# Hugging Face Projects

This notebook will be dedicated to using Hugging Face in order to code some interesting projects:

1. Text Summarization  
2. 2
3. 3

All of these will be done through fine tuning of existing baseline models.

We will need a GPU in order to fine tune the models:

In [1]:
!nvidia-smi

/bin/bash: line 1: nvidia-smi: command not found


## 1. Text Summarization Project (Seq2Seq)

For this task we are going to use a class of models called *Seq2Seq*.

Seq2Seq models map an input sequence to an output sequence — useful for tasks like translation, summarization, dialogue.
Transformer-based Seq2Seq models (like T5 and BART) replaced older RNN-based ones, achieving much better performance.

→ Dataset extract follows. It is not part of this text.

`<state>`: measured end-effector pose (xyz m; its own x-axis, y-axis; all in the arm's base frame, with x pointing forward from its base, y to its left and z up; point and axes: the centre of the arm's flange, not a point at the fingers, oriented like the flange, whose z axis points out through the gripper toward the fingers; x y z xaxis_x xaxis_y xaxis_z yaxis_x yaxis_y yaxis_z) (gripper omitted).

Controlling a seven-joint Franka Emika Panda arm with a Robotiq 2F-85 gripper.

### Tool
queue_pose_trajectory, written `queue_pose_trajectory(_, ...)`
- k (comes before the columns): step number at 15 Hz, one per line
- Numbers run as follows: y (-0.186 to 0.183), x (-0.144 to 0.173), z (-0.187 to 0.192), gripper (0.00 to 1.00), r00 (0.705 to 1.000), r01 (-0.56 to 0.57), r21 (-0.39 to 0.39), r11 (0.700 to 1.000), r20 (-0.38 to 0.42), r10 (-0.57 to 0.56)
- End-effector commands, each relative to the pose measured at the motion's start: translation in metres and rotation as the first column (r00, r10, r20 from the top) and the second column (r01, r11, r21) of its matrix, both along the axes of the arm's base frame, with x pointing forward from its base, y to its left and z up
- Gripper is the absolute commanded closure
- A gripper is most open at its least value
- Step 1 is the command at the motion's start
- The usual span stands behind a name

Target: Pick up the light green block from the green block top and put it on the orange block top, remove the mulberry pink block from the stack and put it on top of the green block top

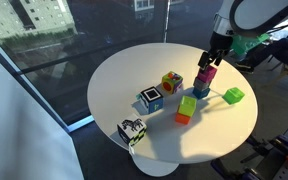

### 1.1 Install Dependencies

We need some packages in order to start with our project:

In [15]:
!pip install transformers[sentencepiece] datasets sacrebleu rouge_score py7zr -q
!pip install --upgrade datasets -q

Collecting datasets
  Downloading datasets-3.6.0-py3-none-any.whl.metadata (19 kB)
Collecting fsspec<=2025.3.0,>=2023.1.0 (from fsspec[http]<=2025.3.0,>=2023.1.0->datasets)
  Downloading fsspec-2025.3.0-py3-none-any.whl.metadata (11 kB)
Downloading datasets-3.6.0-py3-none-any.whl (491 kB)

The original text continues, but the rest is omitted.